Records excerpted from a collection:
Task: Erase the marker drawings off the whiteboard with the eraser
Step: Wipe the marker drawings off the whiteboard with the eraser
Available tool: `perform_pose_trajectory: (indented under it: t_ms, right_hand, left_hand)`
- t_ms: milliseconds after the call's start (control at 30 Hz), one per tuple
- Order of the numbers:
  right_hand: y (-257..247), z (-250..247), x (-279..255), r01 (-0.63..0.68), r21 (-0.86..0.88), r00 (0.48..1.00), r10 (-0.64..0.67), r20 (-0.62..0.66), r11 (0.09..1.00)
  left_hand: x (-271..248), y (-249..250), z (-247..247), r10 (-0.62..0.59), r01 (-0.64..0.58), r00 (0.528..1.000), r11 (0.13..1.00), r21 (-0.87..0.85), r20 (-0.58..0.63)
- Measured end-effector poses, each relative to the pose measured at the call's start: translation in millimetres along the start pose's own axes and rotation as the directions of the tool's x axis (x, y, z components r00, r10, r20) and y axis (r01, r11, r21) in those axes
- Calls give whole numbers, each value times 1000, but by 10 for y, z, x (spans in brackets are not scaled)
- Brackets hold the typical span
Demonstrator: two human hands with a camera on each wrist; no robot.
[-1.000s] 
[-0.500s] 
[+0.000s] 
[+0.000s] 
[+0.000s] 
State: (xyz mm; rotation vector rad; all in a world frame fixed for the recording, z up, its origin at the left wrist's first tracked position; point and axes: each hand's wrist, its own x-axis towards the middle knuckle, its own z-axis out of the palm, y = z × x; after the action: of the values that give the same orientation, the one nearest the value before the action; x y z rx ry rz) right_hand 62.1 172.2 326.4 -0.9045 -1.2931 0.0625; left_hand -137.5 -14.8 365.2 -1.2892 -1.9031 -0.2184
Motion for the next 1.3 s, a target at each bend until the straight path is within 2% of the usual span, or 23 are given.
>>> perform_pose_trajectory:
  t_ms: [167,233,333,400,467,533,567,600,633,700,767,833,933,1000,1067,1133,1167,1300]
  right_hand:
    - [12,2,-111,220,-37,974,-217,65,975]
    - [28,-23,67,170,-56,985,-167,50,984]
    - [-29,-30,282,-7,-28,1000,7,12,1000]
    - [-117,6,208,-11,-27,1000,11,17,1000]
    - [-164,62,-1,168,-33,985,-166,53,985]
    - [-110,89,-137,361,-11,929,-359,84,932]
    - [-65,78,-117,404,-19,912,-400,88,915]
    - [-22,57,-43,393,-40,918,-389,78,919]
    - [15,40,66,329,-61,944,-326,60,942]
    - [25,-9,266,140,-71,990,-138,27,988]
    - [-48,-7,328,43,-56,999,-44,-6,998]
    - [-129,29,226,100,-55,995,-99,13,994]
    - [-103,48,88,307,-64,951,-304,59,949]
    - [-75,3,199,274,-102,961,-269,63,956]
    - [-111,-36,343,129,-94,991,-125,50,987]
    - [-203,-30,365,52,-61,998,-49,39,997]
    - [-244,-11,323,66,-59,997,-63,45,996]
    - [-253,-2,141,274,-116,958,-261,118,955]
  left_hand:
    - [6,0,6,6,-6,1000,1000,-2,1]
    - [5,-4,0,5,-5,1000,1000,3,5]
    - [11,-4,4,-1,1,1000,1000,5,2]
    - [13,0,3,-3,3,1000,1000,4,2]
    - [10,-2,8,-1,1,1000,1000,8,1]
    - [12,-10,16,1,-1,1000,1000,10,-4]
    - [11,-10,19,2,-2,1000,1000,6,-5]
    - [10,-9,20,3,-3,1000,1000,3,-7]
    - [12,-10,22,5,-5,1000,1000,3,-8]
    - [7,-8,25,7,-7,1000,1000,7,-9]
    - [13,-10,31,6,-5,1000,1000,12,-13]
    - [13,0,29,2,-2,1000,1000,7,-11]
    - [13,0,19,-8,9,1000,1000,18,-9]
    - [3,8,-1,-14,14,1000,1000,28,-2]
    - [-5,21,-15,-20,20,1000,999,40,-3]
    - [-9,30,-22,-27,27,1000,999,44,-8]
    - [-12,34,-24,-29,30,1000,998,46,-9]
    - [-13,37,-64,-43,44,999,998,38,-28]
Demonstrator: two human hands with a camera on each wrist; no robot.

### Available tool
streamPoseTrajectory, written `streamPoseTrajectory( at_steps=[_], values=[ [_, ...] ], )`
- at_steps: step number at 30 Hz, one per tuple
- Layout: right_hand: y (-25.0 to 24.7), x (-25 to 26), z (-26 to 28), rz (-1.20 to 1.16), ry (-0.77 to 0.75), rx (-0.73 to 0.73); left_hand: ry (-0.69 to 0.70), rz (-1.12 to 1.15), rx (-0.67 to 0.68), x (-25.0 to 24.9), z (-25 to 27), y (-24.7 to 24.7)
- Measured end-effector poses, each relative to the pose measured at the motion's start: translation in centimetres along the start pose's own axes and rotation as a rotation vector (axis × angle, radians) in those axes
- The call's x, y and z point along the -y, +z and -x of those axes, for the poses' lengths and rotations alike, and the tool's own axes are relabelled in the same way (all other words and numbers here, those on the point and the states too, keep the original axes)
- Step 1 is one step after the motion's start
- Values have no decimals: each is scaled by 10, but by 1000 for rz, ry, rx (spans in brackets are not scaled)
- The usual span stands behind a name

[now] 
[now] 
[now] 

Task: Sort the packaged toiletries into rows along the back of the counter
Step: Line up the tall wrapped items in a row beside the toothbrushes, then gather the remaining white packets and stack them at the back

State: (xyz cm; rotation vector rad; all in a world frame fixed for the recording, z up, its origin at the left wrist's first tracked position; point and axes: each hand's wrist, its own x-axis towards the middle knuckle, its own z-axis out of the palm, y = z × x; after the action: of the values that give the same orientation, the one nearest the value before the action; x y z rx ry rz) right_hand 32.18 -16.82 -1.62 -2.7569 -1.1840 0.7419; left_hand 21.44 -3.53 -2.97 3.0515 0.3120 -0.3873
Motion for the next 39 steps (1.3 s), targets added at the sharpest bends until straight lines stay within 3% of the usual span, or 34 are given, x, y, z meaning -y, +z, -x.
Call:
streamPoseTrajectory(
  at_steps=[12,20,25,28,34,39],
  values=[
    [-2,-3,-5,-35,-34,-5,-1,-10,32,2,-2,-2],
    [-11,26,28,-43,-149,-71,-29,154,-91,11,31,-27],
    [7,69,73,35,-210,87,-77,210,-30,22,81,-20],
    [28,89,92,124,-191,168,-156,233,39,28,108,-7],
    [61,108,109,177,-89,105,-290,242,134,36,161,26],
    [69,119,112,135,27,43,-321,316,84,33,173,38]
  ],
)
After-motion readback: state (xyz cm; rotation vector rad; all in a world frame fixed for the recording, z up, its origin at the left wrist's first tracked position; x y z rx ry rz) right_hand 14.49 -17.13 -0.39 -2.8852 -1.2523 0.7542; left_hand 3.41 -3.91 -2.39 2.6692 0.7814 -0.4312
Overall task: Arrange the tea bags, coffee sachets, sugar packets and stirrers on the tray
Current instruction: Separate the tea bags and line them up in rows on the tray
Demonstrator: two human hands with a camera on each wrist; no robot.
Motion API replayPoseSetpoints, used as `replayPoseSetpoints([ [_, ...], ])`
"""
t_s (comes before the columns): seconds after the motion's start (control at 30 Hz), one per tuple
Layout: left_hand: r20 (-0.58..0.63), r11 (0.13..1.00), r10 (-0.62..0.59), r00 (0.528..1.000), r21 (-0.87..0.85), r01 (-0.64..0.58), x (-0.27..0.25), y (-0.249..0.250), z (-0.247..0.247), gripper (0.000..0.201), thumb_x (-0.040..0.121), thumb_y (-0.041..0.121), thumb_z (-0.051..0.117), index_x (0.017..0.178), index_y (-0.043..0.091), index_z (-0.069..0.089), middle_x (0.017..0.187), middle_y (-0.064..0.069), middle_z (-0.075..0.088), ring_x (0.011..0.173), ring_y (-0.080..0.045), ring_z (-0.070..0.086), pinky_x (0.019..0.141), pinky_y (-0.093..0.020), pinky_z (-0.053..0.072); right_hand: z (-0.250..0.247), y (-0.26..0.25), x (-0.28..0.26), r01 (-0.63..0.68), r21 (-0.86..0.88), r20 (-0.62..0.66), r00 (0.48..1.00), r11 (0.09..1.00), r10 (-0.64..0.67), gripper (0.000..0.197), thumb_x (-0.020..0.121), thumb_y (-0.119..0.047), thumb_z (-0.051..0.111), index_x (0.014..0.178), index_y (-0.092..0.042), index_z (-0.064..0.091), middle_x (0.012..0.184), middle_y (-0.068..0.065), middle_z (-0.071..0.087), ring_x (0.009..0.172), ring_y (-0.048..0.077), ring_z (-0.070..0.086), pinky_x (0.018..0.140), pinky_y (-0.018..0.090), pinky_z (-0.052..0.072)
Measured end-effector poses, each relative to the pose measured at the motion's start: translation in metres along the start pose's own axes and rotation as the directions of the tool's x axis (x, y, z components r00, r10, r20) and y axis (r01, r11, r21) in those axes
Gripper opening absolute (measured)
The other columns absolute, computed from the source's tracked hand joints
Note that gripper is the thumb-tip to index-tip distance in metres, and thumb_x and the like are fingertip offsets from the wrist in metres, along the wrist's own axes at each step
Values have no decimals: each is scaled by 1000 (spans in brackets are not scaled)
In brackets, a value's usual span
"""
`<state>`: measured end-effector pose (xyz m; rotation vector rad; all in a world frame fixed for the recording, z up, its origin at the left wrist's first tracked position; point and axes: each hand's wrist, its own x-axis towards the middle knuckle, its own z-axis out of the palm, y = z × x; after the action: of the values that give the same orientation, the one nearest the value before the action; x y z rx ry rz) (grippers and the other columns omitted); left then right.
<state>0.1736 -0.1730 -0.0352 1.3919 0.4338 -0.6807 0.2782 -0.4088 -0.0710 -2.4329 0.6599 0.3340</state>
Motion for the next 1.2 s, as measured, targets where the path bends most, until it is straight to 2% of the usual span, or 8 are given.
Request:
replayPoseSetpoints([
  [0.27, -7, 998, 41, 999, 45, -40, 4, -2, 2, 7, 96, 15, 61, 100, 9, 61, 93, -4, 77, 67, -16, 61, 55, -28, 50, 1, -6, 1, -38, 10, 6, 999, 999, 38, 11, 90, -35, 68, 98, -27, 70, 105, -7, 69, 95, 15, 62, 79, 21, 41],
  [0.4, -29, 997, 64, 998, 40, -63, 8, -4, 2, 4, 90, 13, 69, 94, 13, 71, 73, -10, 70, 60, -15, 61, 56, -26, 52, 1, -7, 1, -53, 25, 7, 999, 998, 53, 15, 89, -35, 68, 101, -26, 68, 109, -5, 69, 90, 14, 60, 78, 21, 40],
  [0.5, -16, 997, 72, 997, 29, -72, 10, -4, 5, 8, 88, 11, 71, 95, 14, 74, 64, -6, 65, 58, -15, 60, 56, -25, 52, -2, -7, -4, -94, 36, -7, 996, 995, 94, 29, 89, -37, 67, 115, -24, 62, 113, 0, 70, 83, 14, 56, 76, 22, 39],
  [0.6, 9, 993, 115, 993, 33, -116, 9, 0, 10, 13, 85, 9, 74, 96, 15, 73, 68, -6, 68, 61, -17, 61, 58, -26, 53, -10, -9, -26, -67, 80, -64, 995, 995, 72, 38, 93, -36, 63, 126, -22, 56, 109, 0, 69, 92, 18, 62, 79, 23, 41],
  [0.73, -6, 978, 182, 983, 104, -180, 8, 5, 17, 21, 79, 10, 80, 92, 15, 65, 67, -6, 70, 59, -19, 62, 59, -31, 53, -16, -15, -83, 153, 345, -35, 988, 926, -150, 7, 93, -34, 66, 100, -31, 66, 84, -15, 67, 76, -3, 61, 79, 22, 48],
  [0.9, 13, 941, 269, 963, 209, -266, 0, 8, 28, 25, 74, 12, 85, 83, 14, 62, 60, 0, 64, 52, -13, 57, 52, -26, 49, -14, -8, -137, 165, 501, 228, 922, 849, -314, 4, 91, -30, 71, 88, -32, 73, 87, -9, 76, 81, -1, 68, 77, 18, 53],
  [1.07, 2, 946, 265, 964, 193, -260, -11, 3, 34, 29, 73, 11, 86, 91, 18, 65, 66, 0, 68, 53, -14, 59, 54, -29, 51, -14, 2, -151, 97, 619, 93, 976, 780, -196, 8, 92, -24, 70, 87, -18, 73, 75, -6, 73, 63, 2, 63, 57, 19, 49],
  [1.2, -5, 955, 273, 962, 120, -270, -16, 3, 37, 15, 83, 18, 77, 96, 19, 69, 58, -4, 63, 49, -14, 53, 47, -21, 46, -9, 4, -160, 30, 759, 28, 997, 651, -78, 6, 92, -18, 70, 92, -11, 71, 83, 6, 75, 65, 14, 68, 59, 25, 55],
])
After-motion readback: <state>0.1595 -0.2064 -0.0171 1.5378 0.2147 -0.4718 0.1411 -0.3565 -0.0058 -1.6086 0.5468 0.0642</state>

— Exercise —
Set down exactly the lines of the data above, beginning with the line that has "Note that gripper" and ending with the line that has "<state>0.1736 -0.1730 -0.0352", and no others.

— Task output —
Note that gripper is the thumb-tip to index-tip distance in metres, and thumb_x and the like are fingertip offsets from the wrist in metres, along the wrist's own axes at each step
Values have no decimals: each is scaled by 1000 (spans in brackets are not scaled)
In brackets, a value's usual span
"""
`<state>`: measured end-effector pose (xyz m; rotation vector rad; all in a world frame fixed for the recording, z up, its origin at the left wrist's first tracked position; point and axes: each hand's wrist, its own x-axis towards the middle knuckle, its own z-axis out of the palm, y = z × x; after the action: of the values that give the same orientation, the one nearest the value before the action; x y z rx ry rz) (grippers and the other columns omitted); left then right.
<state>0.1736 -0.1730 -0.0352 1.3919 0.4338 -0.6807 0.2782 -0.4088 -0.0710 -2.4329 0.6599 0.3340</state>

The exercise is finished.